Ambati was born into a Telugu family in Vellore, Tamil Nadu in southern India. His family moved to Buffalo, New York when he was three. According to his parents, Ambati was doing calculus at the age of four. The family later moved to Orangeburg, South Carolina, and then to Baltimore, Maryland. Ambati initially attended high school at Baltimore Polytechnic Institute before transferring to Baltimore City College, graduating in 1989 at age 11. Also at age 11, he co-authored a research book on HIV/AIDS titled AIDS: The True Story – A Comprehensive Guide. He graduated from New York University at the age of 13. He graduated from Mount Sinai School of Medicine with distinction at the age of 17, scoring above 99 percent on his National Medical Boards and becoming the world's youngest doctor in 1995. Ambati expressed that he disliked being compared to Doogie Howser, the fictional teenage doctor.

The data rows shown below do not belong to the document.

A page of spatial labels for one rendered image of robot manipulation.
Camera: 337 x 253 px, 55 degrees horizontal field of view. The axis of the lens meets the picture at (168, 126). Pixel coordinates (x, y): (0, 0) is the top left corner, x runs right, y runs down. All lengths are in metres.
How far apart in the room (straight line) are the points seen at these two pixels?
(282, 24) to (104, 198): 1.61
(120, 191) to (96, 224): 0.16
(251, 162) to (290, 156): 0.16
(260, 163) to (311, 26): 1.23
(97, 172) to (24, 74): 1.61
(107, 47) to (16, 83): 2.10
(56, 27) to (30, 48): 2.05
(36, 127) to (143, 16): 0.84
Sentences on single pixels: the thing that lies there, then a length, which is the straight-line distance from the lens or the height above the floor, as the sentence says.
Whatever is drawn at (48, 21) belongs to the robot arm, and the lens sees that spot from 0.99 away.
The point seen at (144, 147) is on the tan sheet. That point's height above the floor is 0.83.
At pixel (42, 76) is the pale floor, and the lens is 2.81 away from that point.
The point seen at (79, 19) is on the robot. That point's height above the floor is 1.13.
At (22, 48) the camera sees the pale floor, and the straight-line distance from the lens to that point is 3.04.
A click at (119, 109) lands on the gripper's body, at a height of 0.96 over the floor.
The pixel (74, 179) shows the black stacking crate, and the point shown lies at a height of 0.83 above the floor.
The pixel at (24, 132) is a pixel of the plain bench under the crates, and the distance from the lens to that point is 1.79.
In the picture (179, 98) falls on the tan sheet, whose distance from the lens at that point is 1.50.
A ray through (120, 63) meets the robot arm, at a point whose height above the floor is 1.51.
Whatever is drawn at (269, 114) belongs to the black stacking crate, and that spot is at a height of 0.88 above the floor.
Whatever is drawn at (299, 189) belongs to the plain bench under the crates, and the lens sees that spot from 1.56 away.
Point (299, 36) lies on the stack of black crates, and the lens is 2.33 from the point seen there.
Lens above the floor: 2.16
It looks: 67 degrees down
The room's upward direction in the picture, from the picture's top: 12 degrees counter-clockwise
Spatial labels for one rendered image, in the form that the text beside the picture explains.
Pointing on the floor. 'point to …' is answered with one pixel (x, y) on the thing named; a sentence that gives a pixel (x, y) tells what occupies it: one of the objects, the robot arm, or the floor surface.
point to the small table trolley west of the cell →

Ambati described himself as being popular with people and, standing 6 feet tall, did not appear too young for a career in medicine—when he entered medical school at 14 years old, some assumed that he was one of the regular medical students. He completed an ophthalmology residency at Harvard University, where he developed strategies to reverse corneal angiogenesis after becoming a winner at the Westinghouse Science Talent Search and the International Science & Engineering Fair and becoming a National Merit Scholar. He received the prestigious Raja-Lakshmi Award in 1995 from Sri Raja-Lakshmi Foundation, Chennai. After completing a fellowship in cornea and refractive surgery at Duke University in 2002, he joined the faculty of the Medical College of Georgia, where he practiced clinical ophthalmology and conducted research in such areas as corneal angiogenesis and outcomes of corneal and refractive surgery. He also volunteers with the ORBISFlying Eye Hospital, traveling to under-privileged countries to practice and teach ophthalmic surgery. In 2008, he earned a PhD in Cell Biology from the Medical College of Georgia. In 2011, Ambati donated a kidney to a 16-year-old boy from Idaho. From 2008 to 2016, Ambati worked at the Moran Eye Center and served as professor of ophthalmology and visual sciences, adjunct associate professor of neurobiology and anatomy, and director of corneal research at the University of Utah School of Medicine. As of 2017, he practices in Eugene, Oregon at Pacific Clear Vision Institute and in Ketchum, Idaho.
Family
Ambati's father was an industrial engineer, while his mother was a math teacher. Balamurali wrote a book on AIDS at age 11 with his brother Jayakrishna, who is also a physician.
Awards
He won the Ludwig von Sallmann Clinician-Scientist Award from the ARVO Foundation in 2014 and the Troutman-Véronneau Prize from the Pan-American Association of Ophthalmology in 2013. He was also awarded the Fourth IRDS Awards for Medicine for his achievements, awarded by the Lucknow-based Institute for Research and Documentation in Social Sciences.